This problem is a coordinate reference system issue. It is most likely caused by my census block feature class(aka polys) being in ESRI:102008. When I converted my polys feature class to a geodataframe, it showed {} when I ran polys.crs. Further investigation showed that the geometry looked like : (POLYGON ((1385968.793600001 83806.20800000057..., which was also incorrect. The solution required first finding the original crs, assigning the 'polys.crs' to the correct crs and then reprojecting to the desired crs. To do this, I used ogr/gdal:

import ogr
def get_proj(gdb_input, fc ):
    driver = ogr.GetDriverByName("OpenFileGDB")
    gdb = driver.Open(gdb_input, 0)
    print('There are {} total layers in {}'.format(gdb.GetLayerCount(), gdb_input))

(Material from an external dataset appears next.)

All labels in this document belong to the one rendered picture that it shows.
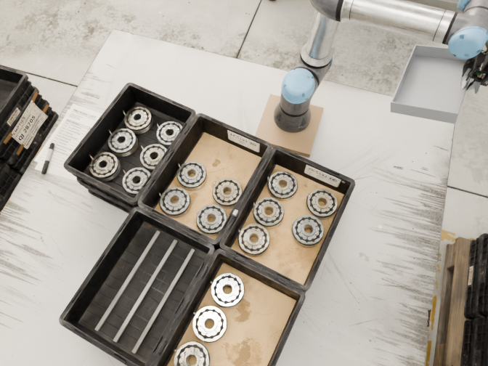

    for i in range(gdb.GetLayerCount()):
        layer = gdb.GetLayerByIndex(i)
        if layer.GetDescription() == fc:
            break
    in_crs = layer.GetSpatialRef().ExportToProj4()
    return in_crs
    print('CRS = ', in_crs)

polys.crs = get_proj(poly_gdb, poly_name)
polys = cb_df.to_crs(cents.crs)
intersect = gpd.sjoin(ccents, polys, how='inner', op='intersects')

This returned the correctly intersected geodataframe. I have to say that I am surprised there is not documentation for what seems like a very common problem in using Geopandas with data from an ESRI context. Hope this helps.